Seorang petugas kesehatan menggunakan oksimeter untuk memantau detak jantung dan saturasi oksigen (Foto oleh NOAH SEELAM / AFP) …
Pemerintah Inggris menjanjikan tindakan terkait dengan bias etnis dan lainnya yang tersebar luas dalam desain dan penggunaan alat medis, mengikuti laporan independen.
Laporan Tinjauan Independen Kesetaraan dalam Alat Kedokteran telah mengungkap serangkaian bias potensial dalam alat optik seperti oksimeter, alat AI-enabled, dan skor risiko poligenik dalam genomika.
“Pertumbuhan AI dalam alat kedokteran bisa memberikan manfaat besar, namun juga bisa membawa bahaya melalui bias inheren terhadap kelompok tertentu di populasi, terutama wanita, orang dari minoritas etnis, dan kelompok sosio-ekonomi yang kurang beruntung,” kata ketua tinjauan Profesor Dame Margaret Whitehead.
“Tinjauan kami mengungkap bagaimana bias dan ketidakadilan yang ada dalam masyarakat secara tidak disengaja dapat dimasukkan pada setiap tahap siklus hidup alat kedokteran yang diaktifkan oleh AI, dan kemudian diperbesar dalam pengembangan algoritma dan pembelajaran mesin.”
Dalam hal desain dan pengembangan perangkat, laporan menemukan, uji klinis, penelitian, dan biobank mengesampingkan sejumlah populasi atau tidak representatif, dengan regulasi dan standar yang ditulis dengan buruk. Sementara itu, beberapa perangkat, seperti oksimeter – yang banyak digunakan selama pandemi Covid-19 untuk memantau tingkat oksigen dalam darah – ditemukan kurang akurat untuk pasien dengan warna kulit yang lebih gelap.
Ini, demikian laporan menyimpulkan, bisa menyebabkan keterlambatan dalam penanganan jika tingkat oksigen yang berbahaya rendah pada pasien dengan warna kulit yang lebih gelap terlewat.
Pemerintah sekarang memperbarui panduan tentang penggunaan oksimeter untuk mencerminkan hal ini, dan meminta mereka yang mengajukan perangkat medis baru untuk menjelaskan bagaimana mereka akan mengatasi bias.
Pemerintah juga berencana untuk meningkatkan transparansi data yang digunakan dalam pengembangan alat medis yang menggunakan AI, bersama dengan produk AI yang memengaruhi keputusan klinis.
Kondisi jantung pada wanita, misalnya, cenderung tidak terdiagnosis, sementara kanker kulit bisa terlewatkan pada orang dengan warna kulit yang lebih gelap.

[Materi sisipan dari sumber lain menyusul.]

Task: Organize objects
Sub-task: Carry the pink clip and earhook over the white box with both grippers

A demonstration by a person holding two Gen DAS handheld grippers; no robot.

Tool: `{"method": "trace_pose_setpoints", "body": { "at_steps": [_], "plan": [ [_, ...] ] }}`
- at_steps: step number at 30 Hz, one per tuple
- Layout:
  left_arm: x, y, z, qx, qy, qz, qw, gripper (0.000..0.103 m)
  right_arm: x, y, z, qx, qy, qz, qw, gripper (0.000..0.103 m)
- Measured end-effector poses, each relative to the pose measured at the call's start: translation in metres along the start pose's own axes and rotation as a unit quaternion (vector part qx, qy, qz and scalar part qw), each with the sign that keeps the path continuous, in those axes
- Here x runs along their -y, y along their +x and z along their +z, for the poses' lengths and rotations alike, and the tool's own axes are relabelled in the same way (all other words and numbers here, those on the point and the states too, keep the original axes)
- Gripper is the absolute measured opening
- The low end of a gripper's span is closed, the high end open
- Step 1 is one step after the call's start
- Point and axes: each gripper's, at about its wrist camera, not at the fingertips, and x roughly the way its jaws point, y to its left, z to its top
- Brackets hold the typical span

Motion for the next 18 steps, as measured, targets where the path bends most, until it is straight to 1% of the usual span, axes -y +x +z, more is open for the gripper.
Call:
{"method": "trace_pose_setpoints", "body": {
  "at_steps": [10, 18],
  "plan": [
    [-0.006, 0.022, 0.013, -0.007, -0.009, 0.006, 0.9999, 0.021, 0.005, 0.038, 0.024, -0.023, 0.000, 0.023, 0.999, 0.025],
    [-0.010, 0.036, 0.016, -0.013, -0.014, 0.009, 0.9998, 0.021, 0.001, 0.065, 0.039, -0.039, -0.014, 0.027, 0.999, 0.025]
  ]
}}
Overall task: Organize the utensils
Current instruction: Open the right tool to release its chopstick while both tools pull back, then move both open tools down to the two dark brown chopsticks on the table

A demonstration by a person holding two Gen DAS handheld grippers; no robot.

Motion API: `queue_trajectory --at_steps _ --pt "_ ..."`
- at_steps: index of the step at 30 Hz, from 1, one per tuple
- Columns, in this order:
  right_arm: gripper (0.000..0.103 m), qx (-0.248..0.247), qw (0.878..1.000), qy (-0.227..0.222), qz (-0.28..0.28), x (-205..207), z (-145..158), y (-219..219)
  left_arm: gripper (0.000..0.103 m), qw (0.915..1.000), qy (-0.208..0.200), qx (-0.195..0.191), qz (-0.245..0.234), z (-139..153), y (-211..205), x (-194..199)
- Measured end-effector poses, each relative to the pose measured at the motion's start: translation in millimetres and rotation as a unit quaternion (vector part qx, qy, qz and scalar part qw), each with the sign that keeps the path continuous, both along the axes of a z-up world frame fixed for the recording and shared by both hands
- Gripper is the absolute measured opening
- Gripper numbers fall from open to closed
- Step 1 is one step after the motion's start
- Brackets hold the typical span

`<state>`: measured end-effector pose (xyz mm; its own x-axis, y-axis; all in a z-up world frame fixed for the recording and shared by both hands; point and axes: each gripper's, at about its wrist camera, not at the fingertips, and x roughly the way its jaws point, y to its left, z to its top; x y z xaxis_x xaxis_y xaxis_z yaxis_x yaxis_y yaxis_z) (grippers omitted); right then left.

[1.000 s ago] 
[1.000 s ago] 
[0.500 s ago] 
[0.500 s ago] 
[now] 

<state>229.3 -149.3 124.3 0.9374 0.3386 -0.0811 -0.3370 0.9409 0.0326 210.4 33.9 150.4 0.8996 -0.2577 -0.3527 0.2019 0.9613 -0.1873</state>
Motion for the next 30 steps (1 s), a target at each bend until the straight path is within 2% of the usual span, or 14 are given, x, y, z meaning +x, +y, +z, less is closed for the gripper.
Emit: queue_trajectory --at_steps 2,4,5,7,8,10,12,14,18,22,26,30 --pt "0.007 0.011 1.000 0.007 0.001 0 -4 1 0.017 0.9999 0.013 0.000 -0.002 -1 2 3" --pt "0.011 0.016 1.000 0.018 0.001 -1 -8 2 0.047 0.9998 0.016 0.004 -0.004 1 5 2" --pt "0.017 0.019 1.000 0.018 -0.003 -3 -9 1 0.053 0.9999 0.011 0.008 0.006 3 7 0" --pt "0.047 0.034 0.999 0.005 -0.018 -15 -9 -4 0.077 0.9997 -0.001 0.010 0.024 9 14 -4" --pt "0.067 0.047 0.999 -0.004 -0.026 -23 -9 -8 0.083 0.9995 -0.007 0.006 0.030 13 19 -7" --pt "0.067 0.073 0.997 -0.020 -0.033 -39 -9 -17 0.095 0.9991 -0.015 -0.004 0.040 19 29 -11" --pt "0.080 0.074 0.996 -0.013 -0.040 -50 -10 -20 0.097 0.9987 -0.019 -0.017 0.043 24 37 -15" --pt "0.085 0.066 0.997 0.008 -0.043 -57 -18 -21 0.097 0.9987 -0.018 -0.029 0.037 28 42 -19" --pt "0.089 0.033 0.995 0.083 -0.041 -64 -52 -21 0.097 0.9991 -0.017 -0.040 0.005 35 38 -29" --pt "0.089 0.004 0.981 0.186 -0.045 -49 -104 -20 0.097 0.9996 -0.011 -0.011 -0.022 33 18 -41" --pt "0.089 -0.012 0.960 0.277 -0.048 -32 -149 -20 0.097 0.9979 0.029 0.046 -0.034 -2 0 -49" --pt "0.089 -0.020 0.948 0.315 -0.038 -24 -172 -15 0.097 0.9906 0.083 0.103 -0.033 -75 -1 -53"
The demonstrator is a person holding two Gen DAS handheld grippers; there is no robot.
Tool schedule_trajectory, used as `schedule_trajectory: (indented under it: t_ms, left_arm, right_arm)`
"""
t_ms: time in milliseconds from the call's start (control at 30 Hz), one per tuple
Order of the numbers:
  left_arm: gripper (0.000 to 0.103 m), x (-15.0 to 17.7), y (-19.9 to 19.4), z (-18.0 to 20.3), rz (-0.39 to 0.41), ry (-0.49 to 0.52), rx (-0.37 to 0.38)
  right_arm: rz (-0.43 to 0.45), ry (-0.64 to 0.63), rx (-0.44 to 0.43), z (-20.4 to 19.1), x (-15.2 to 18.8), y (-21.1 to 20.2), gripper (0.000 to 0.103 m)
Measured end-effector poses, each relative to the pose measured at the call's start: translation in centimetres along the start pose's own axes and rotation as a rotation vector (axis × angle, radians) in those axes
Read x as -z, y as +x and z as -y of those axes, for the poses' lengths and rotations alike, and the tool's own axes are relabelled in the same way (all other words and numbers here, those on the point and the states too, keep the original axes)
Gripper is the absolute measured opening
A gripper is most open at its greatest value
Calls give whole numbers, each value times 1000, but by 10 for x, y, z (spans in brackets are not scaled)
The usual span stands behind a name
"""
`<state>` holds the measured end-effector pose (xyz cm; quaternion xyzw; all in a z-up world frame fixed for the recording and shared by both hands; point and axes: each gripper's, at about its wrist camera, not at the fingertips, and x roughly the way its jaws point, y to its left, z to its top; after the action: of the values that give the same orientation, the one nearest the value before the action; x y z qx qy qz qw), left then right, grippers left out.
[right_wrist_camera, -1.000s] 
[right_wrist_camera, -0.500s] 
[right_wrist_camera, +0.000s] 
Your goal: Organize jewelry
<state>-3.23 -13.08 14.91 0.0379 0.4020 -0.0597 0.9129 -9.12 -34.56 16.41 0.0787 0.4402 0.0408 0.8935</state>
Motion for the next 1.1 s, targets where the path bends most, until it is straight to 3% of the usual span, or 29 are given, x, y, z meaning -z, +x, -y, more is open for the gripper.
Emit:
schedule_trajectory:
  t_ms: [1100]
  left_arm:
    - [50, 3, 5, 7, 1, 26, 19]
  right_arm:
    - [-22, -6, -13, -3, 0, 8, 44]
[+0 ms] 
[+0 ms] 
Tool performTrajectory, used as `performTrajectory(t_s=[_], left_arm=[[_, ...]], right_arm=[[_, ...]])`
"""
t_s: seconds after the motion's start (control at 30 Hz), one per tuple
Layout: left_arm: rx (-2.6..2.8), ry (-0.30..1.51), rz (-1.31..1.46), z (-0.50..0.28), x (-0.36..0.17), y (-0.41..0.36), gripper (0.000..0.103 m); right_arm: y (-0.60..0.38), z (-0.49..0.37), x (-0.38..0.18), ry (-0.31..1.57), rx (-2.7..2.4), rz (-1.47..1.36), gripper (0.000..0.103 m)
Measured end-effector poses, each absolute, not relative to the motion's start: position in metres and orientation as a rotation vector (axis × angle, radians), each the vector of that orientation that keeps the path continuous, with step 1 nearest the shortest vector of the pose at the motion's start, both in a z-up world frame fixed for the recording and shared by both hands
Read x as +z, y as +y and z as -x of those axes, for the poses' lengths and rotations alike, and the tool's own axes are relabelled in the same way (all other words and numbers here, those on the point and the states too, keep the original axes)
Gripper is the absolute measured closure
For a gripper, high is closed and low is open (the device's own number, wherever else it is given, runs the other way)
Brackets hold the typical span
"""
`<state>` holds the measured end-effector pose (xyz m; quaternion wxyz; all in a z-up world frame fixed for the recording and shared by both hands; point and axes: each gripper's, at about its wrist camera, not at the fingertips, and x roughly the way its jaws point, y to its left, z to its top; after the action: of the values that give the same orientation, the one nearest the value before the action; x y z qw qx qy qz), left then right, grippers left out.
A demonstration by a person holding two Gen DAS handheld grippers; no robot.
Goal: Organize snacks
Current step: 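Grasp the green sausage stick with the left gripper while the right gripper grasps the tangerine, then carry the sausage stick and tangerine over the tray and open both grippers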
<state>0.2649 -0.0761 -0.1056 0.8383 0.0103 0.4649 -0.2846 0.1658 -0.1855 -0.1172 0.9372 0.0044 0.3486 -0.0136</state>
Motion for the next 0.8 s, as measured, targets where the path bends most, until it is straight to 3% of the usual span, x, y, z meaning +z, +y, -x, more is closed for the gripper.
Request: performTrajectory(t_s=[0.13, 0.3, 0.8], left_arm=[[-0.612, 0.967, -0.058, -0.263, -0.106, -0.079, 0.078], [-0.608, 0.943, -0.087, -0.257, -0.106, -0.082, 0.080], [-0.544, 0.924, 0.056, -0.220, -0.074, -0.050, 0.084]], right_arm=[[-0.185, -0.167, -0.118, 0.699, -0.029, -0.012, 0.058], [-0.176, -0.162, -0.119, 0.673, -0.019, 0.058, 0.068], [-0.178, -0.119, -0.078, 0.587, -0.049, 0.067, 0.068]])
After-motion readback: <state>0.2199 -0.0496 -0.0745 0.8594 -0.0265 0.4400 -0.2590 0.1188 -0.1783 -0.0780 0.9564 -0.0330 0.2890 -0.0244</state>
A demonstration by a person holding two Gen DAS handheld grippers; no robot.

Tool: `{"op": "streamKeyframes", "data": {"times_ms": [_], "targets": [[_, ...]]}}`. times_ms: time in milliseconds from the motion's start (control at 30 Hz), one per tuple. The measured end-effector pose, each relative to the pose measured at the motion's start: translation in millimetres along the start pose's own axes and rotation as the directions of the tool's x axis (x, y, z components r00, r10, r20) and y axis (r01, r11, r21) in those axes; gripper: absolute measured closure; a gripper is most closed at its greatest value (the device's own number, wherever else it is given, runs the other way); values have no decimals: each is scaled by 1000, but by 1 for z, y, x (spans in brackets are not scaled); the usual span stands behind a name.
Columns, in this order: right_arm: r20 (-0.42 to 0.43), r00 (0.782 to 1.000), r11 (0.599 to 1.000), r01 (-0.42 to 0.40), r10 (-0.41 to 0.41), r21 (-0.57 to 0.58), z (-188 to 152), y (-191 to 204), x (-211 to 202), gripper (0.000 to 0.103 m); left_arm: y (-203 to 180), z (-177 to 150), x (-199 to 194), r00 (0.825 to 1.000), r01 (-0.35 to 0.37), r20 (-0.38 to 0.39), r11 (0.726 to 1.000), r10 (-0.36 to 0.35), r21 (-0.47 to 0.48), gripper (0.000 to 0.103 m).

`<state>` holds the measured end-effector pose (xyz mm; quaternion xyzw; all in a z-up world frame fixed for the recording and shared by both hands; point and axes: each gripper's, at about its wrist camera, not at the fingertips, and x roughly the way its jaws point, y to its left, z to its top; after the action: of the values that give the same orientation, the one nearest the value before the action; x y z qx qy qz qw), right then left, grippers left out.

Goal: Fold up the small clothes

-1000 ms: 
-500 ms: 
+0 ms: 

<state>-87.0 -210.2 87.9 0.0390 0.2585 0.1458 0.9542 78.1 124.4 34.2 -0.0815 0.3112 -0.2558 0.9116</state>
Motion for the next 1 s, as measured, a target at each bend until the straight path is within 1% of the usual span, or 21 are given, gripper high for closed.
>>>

Sementara itu, skor risiko poligenik yang digunakan untuk mengukur risiko penyakit seseorang berdasarkan gen mereka didasarkan pada kumpulan data yang banyak menggunakan data dari populasi Eropa.
“Kami menyerukan kepada pemerintah untuk menunjuk panel ahli yang melibatkan pemimpin klinis, teknologi dan perawatan kesehatan, perwakilan pasien dan masyarakat serta industri untuk menilai potensi konsekuensi tak terduga yang timbul dari revolusi AI dalam bidang kesehatan,” kata anggota panel Profesor Chris Holmes, mantan direktur program untuk ilmu kesehatan dan kedokteran di Institut Alan Turing.
“Sekarang adalah saatnya untuk memanfaatkan peluang untuk menyertakan tindakan kesetaraan dalam alat kedokteran ke dalam strategi global yang mendalam tentang keamanan AI.”
Laporan – dan tanggapan pemerintah – telah disambut baik oleh kelompok-kelompok kampanye, ahli medis dan akademisi.
“Menurut pendapat saya, laporan ini tepat waktu dan penting karena AI mulai mempengaruhi alur kerja klinis dalam kedokteran dan ada bahaya nyata bahwa hal itu bisa menjaga atau bahkan memperburuk ketidaksetaraan pelayanan kesehatan yang sudah ada,” kata Dr. Andrew King, pembaca dalam analisis citra medis di King’s College London.
“Saya sepenuhnya mendukung para penulis yang menyerukan kepada pemerintah untuk menunjuk panel ahli mengenai konsekuensi tak terduga potensial dari AI dalam kesehatan.”
Namun, peringatkan Profesor Peter Bannister, juru bicara perawatan kesehatan untuk Institut Teknologi dan Rekayasa, perubahan harus diimplementasikan dengan hati-hati.
“Dalam kasus teknologi seperti kecerdasan buatan, bahkan menggunakan data yang beragam saja tidak cukup untuk menjamin bahwa bias-bias yang sudah ada dalam masyarakat tidak hanya diperbesar melalui solusi-solusi baru tersebut,” katanya.